David Ramos: Because the Connecticut hardcore scene is where it is at. You know, we got bands like HATEBREED, THE RISK, TAKEN. The Connecticut hardcore scene is booming, so Connecticut is where we settled, ya know. My man here, Christian (Opus) is friends with Jamey Jasta from HATEBREED. We're already established in the Connecticut scene with G-SOUL. We got fans over there. We decided to move out from Cali to Connecticut to try it out there.
Opus: These guys used to live in California, they're my cousins. They're also brothers. They didn't move out here to be in this band. They moved out here long enough ago. They lived long enough in California to be influenced by the scene. They were involved in other kinds of music in the West Coast as well. They go out there and record a lot. They came out here and we just decided to form a band.
The Gauntlet: Has being in a band together changed your relationship in a family sense? Do you discuss business at family events?
Opus: We do, but we try not to, but we do.

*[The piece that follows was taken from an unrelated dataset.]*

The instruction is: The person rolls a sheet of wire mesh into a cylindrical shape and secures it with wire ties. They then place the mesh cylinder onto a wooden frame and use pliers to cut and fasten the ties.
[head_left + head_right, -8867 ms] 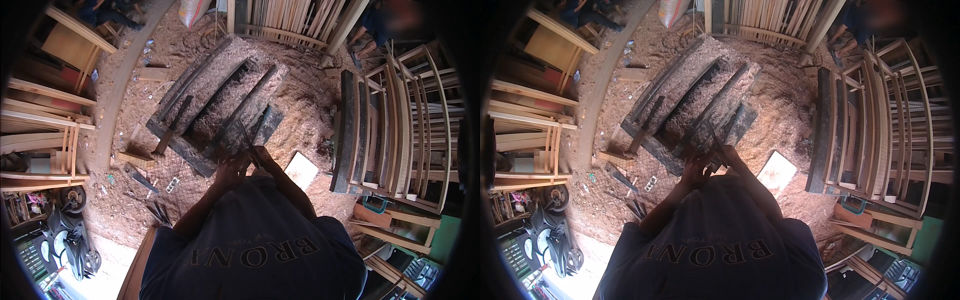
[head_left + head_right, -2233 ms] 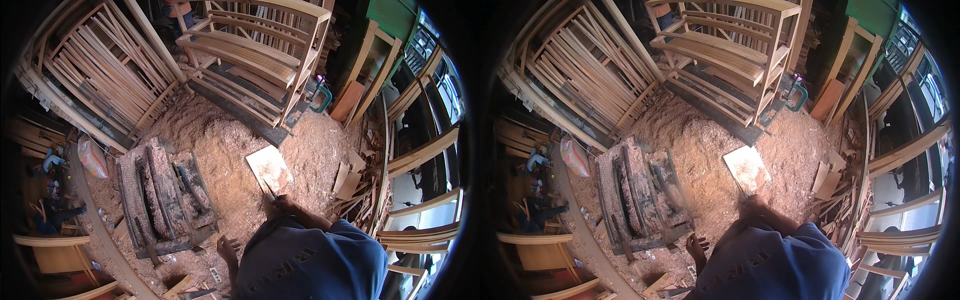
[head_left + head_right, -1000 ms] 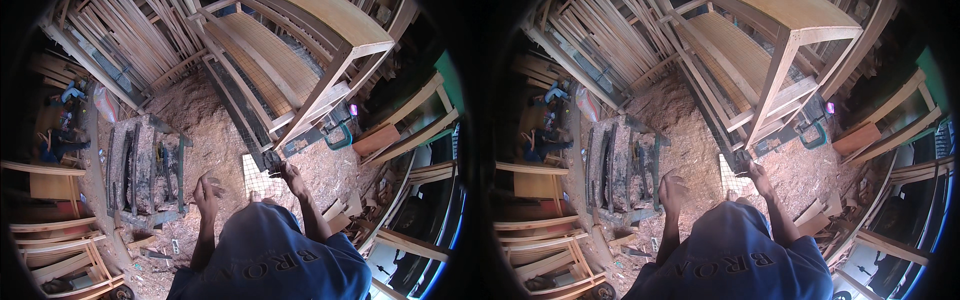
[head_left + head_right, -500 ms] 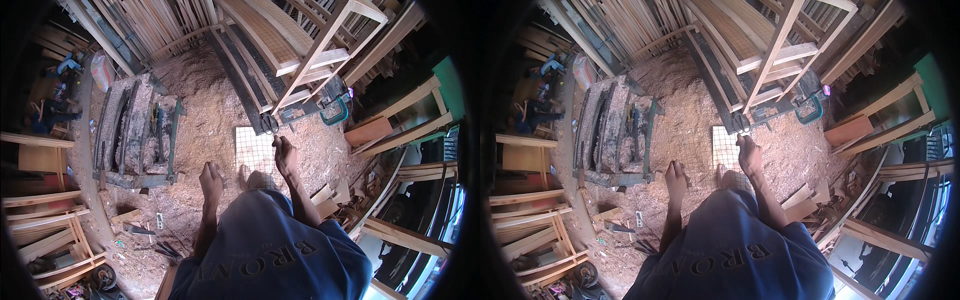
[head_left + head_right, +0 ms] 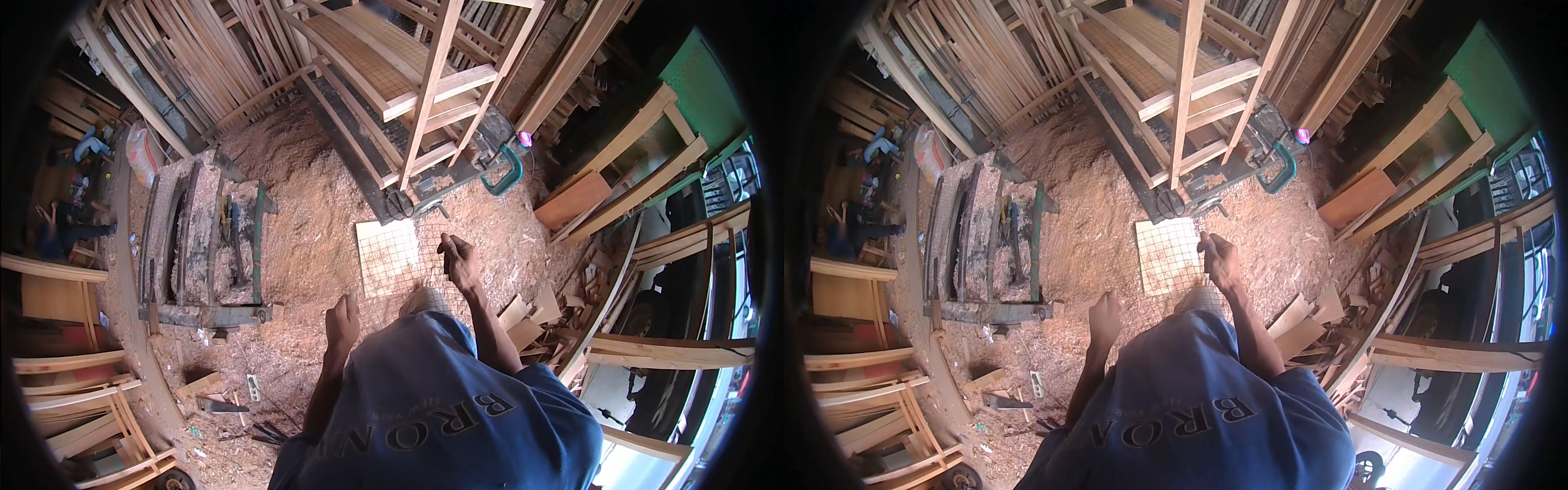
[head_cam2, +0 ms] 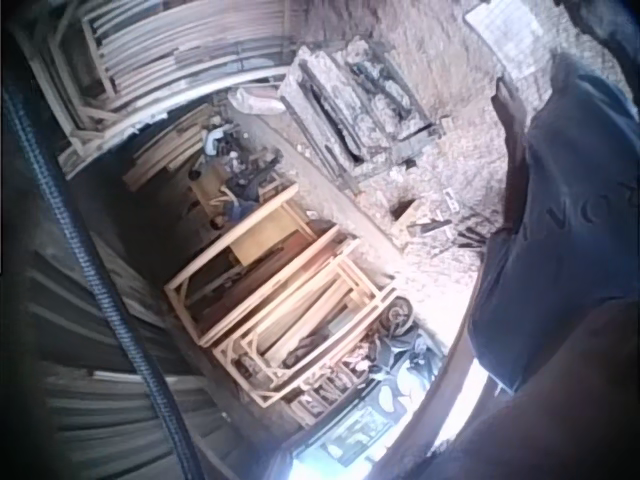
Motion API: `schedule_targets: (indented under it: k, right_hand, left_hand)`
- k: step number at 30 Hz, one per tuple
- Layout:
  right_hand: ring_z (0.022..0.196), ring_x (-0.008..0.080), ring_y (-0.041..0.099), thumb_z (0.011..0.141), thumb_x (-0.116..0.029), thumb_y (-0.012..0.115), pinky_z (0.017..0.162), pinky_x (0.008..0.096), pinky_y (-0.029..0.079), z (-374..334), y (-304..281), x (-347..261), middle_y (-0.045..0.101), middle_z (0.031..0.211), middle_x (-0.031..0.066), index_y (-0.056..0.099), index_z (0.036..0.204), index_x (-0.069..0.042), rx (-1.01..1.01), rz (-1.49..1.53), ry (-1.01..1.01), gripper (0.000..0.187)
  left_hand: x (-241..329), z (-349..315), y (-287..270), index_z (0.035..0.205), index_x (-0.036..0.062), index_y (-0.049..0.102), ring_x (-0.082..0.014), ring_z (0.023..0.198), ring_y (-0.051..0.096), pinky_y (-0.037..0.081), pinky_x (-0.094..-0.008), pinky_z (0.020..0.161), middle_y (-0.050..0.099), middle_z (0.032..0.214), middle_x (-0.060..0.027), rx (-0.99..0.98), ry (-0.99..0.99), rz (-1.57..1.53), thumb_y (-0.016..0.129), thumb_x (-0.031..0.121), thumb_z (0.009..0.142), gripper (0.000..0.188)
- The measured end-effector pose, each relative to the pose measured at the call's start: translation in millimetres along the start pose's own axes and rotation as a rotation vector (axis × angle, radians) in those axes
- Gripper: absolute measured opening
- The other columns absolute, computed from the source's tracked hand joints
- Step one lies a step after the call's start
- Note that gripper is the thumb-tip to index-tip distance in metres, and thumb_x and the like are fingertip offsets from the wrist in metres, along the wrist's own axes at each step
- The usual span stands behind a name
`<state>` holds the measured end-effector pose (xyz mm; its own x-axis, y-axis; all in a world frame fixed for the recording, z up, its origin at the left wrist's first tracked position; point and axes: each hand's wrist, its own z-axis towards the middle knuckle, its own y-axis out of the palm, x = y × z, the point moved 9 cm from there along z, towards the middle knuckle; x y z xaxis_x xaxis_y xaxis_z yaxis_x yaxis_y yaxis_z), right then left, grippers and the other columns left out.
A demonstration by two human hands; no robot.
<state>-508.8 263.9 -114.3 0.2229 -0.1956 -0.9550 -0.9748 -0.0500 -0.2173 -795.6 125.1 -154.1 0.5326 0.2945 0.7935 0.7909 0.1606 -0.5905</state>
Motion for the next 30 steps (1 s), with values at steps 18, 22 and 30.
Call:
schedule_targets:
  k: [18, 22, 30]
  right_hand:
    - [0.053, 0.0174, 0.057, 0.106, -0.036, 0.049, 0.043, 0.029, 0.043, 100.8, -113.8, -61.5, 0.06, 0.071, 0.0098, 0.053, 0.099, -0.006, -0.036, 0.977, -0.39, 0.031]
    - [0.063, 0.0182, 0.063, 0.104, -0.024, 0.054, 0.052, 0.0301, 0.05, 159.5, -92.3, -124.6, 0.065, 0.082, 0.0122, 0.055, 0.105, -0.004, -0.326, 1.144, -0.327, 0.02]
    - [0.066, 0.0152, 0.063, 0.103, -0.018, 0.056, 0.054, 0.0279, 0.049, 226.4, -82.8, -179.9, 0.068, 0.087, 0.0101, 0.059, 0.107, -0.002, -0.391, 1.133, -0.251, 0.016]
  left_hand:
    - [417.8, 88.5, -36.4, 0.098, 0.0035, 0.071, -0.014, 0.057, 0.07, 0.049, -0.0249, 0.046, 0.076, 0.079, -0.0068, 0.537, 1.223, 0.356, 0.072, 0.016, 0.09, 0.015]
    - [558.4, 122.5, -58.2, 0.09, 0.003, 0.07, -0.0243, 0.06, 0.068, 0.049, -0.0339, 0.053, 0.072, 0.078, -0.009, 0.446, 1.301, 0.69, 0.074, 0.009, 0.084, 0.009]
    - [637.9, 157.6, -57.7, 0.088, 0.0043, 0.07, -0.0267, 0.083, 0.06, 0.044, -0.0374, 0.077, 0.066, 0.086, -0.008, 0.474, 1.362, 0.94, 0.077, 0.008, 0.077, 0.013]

It doesn't happen on purpose, but it just comes out some times.
The Gauntlet: Sometimes at the Sunday dinner?
Opus: Yeah, the Sunday Italian diner. I'm Italian and they're both half.
David Ramos: Half Italian, half Puerto Rican.
The Gauntlet: Why should fans check out DBW? What do you have to offer?
Mike Modeste: It's different, it's edgy, and it's unlike anything out there if you're looking for something different. For example, the first time I heard SYSTEM OF A DOWN I didn't like it, but I couldn't get it out of my head. When you hear it, you recognize it as that. Either you like it or you don't. That's the response we get from our music. Some people don't like it, so they clear the room. Other people will stick around because it's something different. You definitely need to check it out! You need to go out and buy the album!